Um terceiro fruto do Congresso foi a ênfase na necessidade de participar da missão e apostolado da Igreja e da Ordem como parte integrante da identidade vocacional dos leigos da OCDS. A Igreja solicita isso nos documentos do Concílio Vaticano II, em Christifideles laici (1988) e em Vita Consecrata (1996). Esta dimensão foi subestimada e oculta devido a uma visão redutiva da contemplação. Em vez disso, sabemos que o fruto da autêntica oração contemplativa é servir aos outros, esforçando-se por produzir “boas obras” (cf. Santa Teresa, 5M 3,11; 7M 4,6), de acordo com as próprias habilidades e talentos, para o bem da Igreja, da Ordem e da sociedade, como fizeram Teresa e João da Cruz (cf. Const. 26).
Também a esse respeito, infelizmente, ainda hoje existem mal-entendidos e muitos pensam que basta assistir às reuniões da comunidade para algumas práticas de devoção, reflexão ou conferência, mas sem um compromisso real e concreto de servir nas atividades da Ordem ou da Igreja na qual se encontram. Talvez isso se deva a uma formação débil, que não leva em consideração o que as Constituições recomendam: ” Nos três últimos anos de formação inicial, se tem um estudo mais profundo das Escrituras, dos documentos da Igreja, dos santos da Ordem. oração e capacitação para uma participação no apostolado da Ordem … “(n. 36 d).
No Congresso, e como aparece nas Constituições, foi enfatizada a importância de organizar os conselhos provinciais nos círculos eleitorais da Ordem (cf. Const. 57). Sua missão específica é preparar os Estatutos da circunscrição e coordenar as iniciativas de apostolado e formação nas Comunidades. Nesse sentido, muitas circunscrições organizaram e desenvolveram a OCDS com grande comprometimento e colaboraram para aumentar a conscientização da identidade leiga na Ordem e amadurecer a autonomia, crescendo em número, na organização interna e na formação, como também desenvolveram o comunhão entre comunidades. Em outros países ou círculos eleitorais, infelizmente e por várias razões, não houve progresso nessa direção. O Conselho provincial não atuou como órgão de comunhão e animação, tanto para a vida das comunidades como para as relações com os frades e monjas. E aqui para todos ainda existe um bom caminho a seguir, de acordo com o princípio da sinodalidade, como mencionei na carta do ano passado.

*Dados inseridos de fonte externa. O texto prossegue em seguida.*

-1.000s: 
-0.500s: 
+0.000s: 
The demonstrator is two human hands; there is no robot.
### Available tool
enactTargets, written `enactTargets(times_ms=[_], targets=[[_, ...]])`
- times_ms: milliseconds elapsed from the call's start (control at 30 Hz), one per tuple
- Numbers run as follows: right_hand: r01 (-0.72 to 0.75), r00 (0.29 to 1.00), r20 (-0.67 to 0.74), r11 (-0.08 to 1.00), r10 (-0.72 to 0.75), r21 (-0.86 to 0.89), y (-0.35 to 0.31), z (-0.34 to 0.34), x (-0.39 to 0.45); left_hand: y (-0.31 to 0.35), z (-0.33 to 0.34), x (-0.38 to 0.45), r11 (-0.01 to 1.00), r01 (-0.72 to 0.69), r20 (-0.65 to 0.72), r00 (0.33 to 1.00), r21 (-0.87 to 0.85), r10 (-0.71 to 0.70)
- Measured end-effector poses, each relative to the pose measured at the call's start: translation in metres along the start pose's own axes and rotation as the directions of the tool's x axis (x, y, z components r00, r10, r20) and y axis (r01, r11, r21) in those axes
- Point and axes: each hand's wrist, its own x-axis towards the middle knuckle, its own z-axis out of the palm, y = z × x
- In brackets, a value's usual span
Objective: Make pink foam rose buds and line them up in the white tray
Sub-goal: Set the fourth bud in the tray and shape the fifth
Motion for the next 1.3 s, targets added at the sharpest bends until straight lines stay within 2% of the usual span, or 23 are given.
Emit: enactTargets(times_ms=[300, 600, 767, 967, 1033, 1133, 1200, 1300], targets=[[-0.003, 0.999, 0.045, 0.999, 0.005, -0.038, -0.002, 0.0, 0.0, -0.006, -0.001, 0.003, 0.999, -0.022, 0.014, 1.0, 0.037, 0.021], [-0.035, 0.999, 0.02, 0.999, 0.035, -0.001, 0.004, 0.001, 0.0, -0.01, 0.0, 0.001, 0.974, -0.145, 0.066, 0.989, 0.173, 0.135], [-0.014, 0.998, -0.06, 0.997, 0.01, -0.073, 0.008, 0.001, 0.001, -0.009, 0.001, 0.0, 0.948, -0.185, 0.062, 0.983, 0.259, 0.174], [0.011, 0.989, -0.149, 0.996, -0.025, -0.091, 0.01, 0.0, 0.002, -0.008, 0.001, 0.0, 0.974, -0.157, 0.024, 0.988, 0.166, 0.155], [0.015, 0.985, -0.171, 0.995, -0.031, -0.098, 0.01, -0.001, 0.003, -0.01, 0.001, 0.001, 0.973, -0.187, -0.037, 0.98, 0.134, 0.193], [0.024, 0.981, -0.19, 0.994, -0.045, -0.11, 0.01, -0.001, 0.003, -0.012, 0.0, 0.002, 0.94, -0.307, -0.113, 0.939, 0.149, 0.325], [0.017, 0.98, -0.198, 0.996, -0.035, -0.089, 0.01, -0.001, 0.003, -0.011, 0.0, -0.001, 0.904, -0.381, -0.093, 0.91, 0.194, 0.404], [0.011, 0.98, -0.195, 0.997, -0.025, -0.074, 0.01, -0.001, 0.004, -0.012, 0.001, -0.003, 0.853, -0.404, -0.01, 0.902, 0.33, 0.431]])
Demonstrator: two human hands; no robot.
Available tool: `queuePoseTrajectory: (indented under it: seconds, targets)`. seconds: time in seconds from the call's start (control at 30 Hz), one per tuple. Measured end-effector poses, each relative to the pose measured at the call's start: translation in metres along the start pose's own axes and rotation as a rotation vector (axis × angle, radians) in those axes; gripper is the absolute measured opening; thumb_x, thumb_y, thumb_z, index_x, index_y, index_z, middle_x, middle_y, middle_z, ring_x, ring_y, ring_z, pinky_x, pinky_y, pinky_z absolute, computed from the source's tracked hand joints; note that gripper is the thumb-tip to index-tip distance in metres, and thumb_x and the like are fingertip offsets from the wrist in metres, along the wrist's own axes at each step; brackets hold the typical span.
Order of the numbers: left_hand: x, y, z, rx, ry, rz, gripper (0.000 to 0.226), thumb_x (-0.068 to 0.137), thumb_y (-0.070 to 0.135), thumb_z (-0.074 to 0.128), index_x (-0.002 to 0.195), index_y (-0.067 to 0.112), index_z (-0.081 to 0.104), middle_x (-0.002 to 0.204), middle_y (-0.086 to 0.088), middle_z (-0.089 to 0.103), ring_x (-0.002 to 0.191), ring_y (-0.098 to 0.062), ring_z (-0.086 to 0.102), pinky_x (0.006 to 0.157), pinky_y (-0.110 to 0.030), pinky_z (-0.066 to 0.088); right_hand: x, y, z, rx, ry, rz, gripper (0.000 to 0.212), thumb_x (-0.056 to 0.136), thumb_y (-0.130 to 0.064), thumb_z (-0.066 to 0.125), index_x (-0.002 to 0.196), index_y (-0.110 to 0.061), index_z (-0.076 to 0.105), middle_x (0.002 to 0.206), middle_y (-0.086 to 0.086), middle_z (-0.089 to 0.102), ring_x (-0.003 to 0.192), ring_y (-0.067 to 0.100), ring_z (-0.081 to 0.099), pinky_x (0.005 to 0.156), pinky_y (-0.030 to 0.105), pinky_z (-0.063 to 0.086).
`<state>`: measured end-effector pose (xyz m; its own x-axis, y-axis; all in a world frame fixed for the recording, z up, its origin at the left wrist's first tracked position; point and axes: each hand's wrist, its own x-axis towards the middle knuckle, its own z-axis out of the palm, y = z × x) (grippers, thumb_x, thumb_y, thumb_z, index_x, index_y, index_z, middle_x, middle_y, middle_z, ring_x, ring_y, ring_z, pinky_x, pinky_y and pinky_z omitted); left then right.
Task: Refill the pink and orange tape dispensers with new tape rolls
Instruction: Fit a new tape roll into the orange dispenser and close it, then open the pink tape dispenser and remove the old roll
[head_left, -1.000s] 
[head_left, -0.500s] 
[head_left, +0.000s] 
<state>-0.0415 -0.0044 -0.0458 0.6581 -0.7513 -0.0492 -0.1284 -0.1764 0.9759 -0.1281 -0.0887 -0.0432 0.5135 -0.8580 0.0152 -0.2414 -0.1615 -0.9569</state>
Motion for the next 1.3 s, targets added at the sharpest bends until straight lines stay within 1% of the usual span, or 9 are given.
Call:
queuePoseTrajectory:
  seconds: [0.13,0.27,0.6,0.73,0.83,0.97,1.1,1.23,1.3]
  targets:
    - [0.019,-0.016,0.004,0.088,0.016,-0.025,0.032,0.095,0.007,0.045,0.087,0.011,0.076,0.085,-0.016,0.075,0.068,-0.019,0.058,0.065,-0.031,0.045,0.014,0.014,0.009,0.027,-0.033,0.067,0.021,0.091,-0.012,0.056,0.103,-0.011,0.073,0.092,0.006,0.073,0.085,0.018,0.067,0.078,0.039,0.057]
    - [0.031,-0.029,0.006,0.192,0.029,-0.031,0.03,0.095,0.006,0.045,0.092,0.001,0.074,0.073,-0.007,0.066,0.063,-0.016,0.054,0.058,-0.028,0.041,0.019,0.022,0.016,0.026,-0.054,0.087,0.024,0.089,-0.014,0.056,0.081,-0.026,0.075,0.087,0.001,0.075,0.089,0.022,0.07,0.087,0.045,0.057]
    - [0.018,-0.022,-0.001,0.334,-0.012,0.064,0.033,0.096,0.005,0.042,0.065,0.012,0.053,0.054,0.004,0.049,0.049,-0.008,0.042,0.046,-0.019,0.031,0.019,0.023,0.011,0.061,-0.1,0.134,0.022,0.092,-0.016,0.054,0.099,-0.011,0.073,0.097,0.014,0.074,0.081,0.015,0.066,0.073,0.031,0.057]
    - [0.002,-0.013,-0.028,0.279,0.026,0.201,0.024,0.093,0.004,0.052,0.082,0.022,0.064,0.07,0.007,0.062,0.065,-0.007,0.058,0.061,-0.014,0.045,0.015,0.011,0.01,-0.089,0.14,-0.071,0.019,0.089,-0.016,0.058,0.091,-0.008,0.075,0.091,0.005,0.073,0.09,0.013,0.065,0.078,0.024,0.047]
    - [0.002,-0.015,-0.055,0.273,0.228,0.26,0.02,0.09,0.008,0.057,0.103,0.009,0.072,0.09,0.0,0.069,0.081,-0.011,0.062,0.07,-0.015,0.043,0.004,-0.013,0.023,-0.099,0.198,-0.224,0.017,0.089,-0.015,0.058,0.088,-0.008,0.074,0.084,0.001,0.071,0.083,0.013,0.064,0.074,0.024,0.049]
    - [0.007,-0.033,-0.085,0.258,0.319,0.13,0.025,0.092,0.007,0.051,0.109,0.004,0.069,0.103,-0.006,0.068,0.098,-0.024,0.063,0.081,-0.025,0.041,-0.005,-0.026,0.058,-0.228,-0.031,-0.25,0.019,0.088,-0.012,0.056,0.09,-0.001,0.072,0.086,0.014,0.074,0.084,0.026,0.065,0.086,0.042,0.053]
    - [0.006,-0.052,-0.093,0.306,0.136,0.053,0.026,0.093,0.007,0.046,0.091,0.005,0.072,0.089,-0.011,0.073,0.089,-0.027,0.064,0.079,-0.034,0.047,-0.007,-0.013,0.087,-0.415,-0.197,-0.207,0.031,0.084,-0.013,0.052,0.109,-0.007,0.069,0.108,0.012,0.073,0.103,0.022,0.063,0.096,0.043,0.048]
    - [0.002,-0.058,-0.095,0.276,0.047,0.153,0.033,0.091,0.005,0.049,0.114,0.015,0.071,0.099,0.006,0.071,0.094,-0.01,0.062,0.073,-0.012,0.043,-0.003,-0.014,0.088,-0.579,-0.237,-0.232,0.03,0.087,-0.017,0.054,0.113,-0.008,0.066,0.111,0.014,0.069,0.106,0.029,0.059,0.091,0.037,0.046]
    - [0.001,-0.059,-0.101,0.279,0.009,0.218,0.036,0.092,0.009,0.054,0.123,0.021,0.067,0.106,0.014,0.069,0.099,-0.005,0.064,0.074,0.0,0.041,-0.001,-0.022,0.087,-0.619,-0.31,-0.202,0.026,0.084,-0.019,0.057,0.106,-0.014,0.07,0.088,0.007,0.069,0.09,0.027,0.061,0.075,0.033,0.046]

Finalmente, como resultado adicional do Congresso, em 2009 foi publicada a Ratio Institutionis para OCDS, que oferece os princípios orientadores para a formação dos leigos do Carmelo Teresiano, reafirmando a necessidade de uma formação sólida que permita empreender um caminho e serviço vocacional em missão animados pelo espírito de nossos santos. Mais recentemente, o aspecto da comunhão fraterna foi destacado na OCDS, com a inclusão do capítulo sobre comunhão fraterna (3 b) e do parágrafo sobre São José (31 a). Assim, o essencial da OCDS foi concluído nos documentos, definindo sua identidade, objetivos e metas como membros leigos da Ordem.
Caros irmãos e irmãs da OCDS, com esta lembrança do II Congresso Internacional da OCDS e a indicação de alguns de seus frutos, além de comemorar um evento importante na história da OCDS, gostaria de agradecer ao Senhor vossos dons. Que isso ao mesmo tempo nos leve a crescer espiritualmente, acima de tudo a viver a caridade, para que paguemos com amor o Amor infinito da Santíssima Trindade (cf. Juan de la Cruz, artigo 38, 2-4).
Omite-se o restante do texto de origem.